Fig. 6. Comparison of proliferation and cell death in Ednra−/− embryos

Transverse sections through the mandibular arch one and arch two of wild type (A,C,E,G) and Ednra−/− (B,D,F,H) following BrdU (A,B,E,G) or TUNEL (C,D,F,H) analysis. (A,B) BrdU labeling in the mandibular arch (1) appears similar between wild type (A) and Ednra−/− (B) embryos. (C,D) In consecutive sections to those in (A,B), few TUNEL-positive cells are observed in the mesenchyme of E9.5 wild type embryos (C), though numerous labeled nuclei (red) are observed in the mesenchyme of Ednra−/− embryos (D). There is also a local increase in TUNEL-positive cells in the ectoderm of the proximal arch (arrows in D). (E,F) At E10.5, BrdU staining appears similar between wild type (E) and Ednra−/− (F) embryos in the first arch. (G,H) In consecutive sections to those in (E,F), TUNEL-positive cells (red) in wild type embryos are confined to the proximal aspects of arches one and two (arrows in G). In Ednra−/− embryos, TUNEL-positive cells (blue) extend from this proximal region into the distal arch as denoted by arrows (H; the difference in color between labeled cells in G and H is due to different chromagens. This does not affect the outcome or sensitivity of the experiments). The magnification bar in each panel represents 100 µm.

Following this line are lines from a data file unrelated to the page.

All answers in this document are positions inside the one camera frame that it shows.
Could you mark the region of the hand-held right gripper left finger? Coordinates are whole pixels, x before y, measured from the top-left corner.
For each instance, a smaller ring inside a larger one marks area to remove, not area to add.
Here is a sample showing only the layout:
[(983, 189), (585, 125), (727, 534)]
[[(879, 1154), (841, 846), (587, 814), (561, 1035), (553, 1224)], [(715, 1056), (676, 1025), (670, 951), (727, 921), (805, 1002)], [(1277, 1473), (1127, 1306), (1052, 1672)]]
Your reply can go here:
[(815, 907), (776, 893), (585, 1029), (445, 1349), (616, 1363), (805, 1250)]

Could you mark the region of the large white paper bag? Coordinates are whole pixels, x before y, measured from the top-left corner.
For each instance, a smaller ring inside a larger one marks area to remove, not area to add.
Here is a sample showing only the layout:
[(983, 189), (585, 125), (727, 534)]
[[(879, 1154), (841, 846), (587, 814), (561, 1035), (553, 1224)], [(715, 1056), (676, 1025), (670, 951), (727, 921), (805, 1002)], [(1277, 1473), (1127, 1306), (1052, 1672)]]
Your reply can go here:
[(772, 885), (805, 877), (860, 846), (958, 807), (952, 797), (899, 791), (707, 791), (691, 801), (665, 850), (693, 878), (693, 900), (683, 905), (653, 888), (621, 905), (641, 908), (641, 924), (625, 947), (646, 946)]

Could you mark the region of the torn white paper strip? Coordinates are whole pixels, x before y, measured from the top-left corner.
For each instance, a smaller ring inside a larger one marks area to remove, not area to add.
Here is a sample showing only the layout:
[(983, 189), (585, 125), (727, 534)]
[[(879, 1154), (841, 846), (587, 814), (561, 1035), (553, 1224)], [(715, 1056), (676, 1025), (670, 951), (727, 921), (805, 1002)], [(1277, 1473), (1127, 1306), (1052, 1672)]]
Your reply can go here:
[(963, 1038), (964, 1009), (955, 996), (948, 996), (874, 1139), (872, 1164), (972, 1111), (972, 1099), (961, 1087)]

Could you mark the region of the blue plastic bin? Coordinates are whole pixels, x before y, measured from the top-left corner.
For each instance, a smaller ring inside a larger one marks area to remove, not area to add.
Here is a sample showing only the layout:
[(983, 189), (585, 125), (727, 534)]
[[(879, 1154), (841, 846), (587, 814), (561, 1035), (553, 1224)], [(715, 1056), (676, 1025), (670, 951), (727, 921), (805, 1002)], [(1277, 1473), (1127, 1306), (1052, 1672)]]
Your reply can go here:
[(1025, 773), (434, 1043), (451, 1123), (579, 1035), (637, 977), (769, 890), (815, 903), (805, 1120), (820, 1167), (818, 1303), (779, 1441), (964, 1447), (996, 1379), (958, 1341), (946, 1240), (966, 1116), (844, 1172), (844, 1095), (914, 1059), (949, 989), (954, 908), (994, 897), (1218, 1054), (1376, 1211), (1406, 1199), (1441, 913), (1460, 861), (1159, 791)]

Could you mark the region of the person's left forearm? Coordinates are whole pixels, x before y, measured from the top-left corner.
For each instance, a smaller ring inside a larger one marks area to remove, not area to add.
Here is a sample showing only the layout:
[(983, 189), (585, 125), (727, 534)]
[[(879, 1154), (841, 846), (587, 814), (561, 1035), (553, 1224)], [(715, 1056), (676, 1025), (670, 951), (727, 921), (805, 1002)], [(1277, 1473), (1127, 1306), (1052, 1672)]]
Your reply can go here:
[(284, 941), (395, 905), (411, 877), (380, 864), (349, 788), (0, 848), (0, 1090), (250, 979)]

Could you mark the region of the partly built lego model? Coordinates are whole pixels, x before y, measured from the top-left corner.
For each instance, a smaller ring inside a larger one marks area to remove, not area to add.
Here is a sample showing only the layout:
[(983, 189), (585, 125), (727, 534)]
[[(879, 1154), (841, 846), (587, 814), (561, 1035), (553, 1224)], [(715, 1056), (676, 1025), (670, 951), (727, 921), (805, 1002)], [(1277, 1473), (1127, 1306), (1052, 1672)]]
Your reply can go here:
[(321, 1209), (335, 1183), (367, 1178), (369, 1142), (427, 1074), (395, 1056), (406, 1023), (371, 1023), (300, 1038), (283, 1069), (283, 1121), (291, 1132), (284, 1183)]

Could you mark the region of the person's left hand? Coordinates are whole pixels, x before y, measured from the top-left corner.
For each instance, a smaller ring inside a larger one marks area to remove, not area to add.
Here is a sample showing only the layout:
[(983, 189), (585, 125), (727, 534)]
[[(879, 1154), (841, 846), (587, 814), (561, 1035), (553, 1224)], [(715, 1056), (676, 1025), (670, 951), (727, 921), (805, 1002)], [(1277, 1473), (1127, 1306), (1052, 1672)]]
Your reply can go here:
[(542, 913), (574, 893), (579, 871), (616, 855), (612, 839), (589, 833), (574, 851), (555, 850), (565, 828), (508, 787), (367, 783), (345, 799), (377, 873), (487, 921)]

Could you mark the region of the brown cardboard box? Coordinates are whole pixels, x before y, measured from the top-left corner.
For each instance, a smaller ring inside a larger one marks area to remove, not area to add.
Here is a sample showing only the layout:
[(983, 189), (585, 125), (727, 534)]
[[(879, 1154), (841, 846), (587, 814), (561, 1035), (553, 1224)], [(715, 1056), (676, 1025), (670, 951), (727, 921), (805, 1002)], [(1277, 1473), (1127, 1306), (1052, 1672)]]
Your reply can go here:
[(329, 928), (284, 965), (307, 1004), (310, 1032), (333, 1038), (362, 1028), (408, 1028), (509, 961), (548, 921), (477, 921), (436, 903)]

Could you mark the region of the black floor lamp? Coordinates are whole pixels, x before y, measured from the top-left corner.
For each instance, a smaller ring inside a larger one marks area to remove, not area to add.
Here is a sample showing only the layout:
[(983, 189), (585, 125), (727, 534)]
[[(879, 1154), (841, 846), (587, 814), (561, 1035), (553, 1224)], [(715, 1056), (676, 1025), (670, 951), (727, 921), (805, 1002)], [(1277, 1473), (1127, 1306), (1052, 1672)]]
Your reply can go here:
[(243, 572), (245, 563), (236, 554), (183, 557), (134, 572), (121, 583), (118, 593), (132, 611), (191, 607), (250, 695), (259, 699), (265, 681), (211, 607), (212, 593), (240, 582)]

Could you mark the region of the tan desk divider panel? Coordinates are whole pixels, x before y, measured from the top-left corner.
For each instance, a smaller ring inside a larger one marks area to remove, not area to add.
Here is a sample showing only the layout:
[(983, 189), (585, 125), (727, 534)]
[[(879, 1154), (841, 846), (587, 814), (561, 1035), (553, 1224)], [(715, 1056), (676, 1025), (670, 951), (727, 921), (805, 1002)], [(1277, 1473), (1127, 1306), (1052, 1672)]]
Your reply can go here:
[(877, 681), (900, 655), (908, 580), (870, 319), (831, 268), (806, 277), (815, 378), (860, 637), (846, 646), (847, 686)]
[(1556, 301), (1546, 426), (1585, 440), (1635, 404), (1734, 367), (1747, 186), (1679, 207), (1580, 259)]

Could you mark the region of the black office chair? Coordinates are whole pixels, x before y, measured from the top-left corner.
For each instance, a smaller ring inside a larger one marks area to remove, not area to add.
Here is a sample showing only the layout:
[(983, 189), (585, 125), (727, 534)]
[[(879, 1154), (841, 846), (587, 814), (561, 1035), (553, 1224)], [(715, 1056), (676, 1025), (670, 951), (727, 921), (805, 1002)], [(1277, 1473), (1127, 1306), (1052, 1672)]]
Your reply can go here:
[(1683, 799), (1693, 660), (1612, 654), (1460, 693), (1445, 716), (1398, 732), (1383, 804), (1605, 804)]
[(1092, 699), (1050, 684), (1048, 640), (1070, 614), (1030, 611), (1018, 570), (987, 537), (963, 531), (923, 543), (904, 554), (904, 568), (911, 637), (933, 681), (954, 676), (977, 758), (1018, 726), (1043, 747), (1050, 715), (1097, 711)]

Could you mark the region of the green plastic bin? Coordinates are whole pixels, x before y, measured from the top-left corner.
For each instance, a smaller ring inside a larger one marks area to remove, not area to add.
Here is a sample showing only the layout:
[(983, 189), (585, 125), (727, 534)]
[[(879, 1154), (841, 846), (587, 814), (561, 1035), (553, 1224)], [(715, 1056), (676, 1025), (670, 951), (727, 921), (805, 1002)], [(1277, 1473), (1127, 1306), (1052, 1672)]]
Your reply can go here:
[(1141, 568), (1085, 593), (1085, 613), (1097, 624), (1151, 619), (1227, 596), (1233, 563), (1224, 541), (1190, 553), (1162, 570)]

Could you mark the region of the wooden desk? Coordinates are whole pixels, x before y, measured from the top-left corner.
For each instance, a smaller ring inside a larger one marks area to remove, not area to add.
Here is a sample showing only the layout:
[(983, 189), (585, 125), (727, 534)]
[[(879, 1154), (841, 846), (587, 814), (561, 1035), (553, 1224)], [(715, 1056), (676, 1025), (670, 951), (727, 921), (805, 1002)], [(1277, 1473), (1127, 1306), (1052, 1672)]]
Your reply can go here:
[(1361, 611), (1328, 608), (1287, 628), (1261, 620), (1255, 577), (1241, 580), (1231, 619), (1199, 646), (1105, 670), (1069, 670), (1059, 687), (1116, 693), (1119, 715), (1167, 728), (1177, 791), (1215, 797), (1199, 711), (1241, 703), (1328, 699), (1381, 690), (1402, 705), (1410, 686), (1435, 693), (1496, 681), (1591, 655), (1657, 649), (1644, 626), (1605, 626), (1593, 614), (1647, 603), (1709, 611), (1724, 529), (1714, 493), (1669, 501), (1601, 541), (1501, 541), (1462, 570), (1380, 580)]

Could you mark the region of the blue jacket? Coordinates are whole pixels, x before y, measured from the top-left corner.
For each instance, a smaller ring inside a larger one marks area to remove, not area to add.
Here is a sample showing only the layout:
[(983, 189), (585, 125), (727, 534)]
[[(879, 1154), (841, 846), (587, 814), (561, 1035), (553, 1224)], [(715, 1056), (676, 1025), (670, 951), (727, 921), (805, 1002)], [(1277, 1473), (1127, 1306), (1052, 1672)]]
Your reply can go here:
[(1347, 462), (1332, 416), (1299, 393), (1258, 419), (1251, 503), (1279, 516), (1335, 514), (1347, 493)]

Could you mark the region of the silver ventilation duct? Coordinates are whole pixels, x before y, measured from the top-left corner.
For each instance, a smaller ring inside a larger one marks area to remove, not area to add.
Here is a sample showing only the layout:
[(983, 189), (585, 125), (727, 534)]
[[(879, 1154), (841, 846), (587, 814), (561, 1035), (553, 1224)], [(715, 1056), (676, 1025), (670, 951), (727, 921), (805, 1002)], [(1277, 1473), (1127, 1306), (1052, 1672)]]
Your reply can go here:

Fig. 7. Quantification of proliferation and cell death in Ednra−/− embryos

Incidence of proliferating (A) and apoptotic (B) mesenchymal cells in the mandibular arch of wild type (orange) and Ednra−/− (blue) embryos at both E9.5 and E10.5. Values represent the number of labeled nuclei as a percentage of total nuclei. p values comparing both genotypes are listed above each embryonic age.